Blackwell showed jurors an image of the girl wearing a shirt that said “Love” as she watched the fatal encounter.

“You don’t need a Ph.D., you don’t need an M.D. to understand how fundamental breathing is to life,” Blackwell said.


Nelson suggested that Chauvin and other officers thought the bystanders were a threat, describing how “this crowd grew more and more upset.”

“You never underestimate a crowd’s potential because a reasonable police officer has to be aware and alert to his surroundings,” Nelson told jurors.

About 15 onlookers are seen on bystander and police body camera video standing on the sidewalk, shouting at Chauvin to get off of Floyd. Several testified about the trauma of watching Floyd die and the guilt of feeling powerless to intervene.

Blackwell told jurors that the bystanders, whom he called “a bouquet of humanity,” all saw that Floyd was suffering and they wanted to intervene. He said they were torn ”between the sanctity of life and wanting to intervene, and their respect for authority and police officers.”

“If those bystanders did not respect this badge, they could very easily have taken the law into their own hands and simply have removed Mr. Chauvin. … But none of them did that. None of them did that because they respected this badge even if it tore them up inside,” Blackwell said.

“Instead, they call the police on the police. Instead, they picked up their phones to memorialize what they were seeing so that it could not be forgotten and so that it could not be misrepresented. Instead, they waited for their day to come in and … talk with you, not, ladies and gentlemen, to tell their story, but to tell the truth about what they experienced.”

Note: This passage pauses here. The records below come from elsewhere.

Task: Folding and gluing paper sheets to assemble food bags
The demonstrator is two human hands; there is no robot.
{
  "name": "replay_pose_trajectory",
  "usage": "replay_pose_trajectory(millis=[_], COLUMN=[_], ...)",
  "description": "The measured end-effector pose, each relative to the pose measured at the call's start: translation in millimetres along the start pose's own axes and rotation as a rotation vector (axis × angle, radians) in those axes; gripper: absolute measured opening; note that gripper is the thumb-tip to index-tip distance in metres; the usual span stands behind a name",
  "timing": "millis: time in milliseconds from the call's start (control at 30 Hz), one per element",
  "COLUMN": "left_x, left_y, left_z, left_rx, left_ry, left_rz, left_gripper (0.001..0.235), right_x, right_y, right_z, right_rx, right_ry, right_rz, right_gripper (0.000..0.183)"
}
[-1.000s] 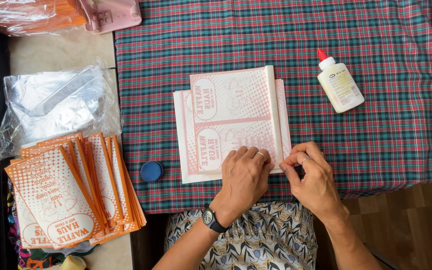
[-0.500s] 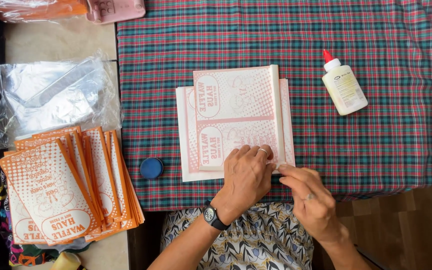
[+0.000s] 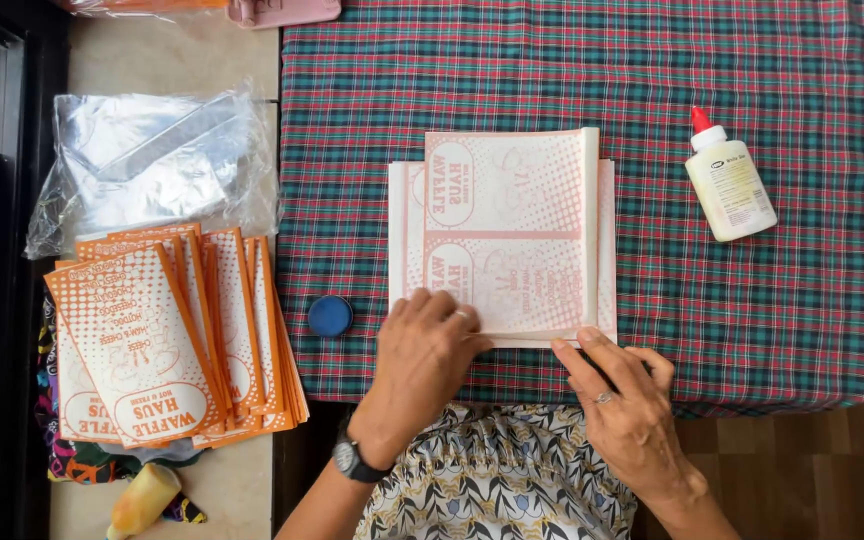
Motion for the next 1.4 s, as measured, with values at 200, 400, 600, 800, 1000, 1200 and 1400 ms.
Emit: replay_pose_trajectory(millis=[200, 400, 600, 800, 1000, 1200, 1400], left_x=[24.0, 34.6, 38.4, 37.4, 37.4, 34.5, 39.9], left_y=[-36.5, -22.6, -7.6, -4.0, -2.6, -10.0, -14.1], left_z=[22.3, 34.4, 33.3, 32.2, 33.1, 34.6, 37.9], left_rx=[-0.181, -0.209, -0.129, -0.109, -0.118, -0.137, -0.148], left_ry=[-0.169, -0.295, -0.321, -0.301, -0.297, -0.3, -0.324], left_rz=[0.279, 0.241, 0.181, 0.118, 0.157, 0.224, 0.334], left_gripper=[0.018, 0.025, 0.025, 0.023, 0.022, 0.021, 0.023], right_x=[7.7, 14.4, 14.0, 15.3, 15.0, 15.6, 13.5], right_y=[14.4, 10.3, 11.0, 9.8, 12.8, 13.7, 12.9], right_z=[-0.9, -7.9, -8.0, -11.1, -9.5, -10.6, -12.0], right_rx=[0.064, 0.058, 0.06, 0.069, 0.08, 0.099, 0.103], right_ry=[0.002, -0.025, -0.038, -0.04, -0.057, -0.062, -0.041], right_rz=[0.166, 0.248, 0.27, 0.288, 0.332, 0.352, 0.304], right_gripper=[0.054, 0.05, 0.05, 0.048, 0.051, 0.053, 0.051])
Point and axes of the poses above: each hand's wrist, its own z-axis away from the middle knuckle, its own y-axis out of the palm, x = y × z, the point moved 10 cm from there along -z, towards the middle knuckle, and after that the axes turned 3 degrees about y, right-handed, at the moved point
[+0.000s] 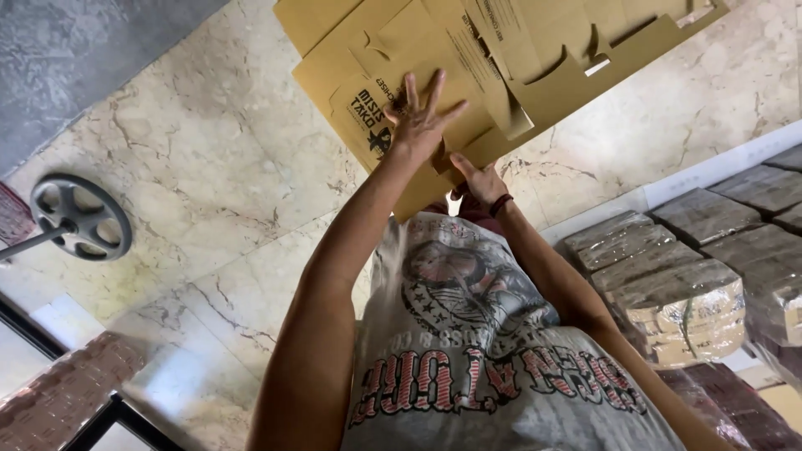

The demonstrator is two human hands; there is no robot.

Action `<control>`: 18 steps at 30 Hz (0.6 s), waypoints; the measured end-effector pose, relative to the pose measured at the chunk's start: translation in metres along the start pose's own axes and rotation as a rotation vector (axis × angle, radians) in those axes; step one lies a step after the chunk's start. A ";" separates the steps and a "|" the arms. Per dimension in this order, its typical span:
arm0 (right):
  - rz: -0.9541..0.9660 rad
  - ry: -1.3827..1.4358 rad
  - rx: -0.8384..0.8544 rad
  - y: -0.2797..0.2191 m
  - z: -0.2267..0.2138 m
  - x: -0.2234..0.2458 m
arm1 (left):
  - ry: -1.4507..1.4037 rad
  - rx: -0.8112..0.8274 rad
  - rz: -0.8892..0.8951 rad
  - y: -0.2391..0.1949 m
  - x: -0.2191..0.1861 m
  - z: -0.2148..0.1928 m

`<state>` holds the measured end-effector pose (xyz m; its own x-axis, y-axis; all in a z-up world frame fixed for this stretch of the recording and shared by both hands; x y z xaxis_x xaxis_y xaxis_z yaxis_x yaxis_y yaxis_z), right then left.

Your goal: Removing excess die-cut waste from cardboard sheets and stacking the finished pieces.

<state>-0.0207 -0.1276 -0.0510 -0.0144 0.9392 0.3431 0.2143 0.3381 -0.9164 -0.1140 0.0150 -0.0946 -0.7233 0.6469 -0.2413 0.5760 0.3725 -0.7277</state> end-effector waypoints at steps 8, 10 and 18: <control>-0.150 0.546 0.027 -0.047 -0.004 0.039 | 0.092 0.002 -0.011 -0.002 0.002 -0.016; -0.142 0.309 -0.030 -0.111 -0.008 0.096 | 0.052 -0.135 0.010 0.000 0.006 0.014; -0.130 0.008 -0.121 -0.018 -0.001 0.009 | -0.470 -0.364 0.006 -0.108 -0.015 -0.027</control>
<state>-0.0236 -0.1255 -0.0309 -0.0423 0.8875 0.4589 0.3269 0.4463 -0.8330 -0.1550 -0.0169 0.0052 -0.7626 0.3173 -0.5637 0.6144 0.6278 -0.4779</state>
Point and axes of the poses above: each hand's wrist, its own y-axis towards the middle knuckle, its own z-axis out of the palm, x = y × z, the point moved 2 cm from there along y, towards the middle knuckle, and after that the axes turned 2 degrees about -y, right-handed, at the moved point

Jurors heard dueling definitions of what common sense should tell them about the case.

Nelson said the prosecutors’ expert medical witnesses ignored Floyd’s health problems in declaring that Chauvin’s force killed Floyd, saying that doing so “defies medical science and it defies common sense and reason.”

Blackwell told jurors to trust their common sense as they sifted through the evidence and testimonies of 45 witnesses, urging them to make it the 46th witness.

“Common sense will continue talking with you all the while, because while you’ve heard hours and hours and hours of discussions here in the closing, ultimately, it really isn’t that complicated,” Blackwell told jurors.

The case is “so simple that a child can understand it,” Blackwell said. “In fact, a child did understand it, when the 9-year-old girl said, ‘get off of him.’ That’s how simple it was. Get off of him. Common sense.”

Webber reported from Fenton, Michigan.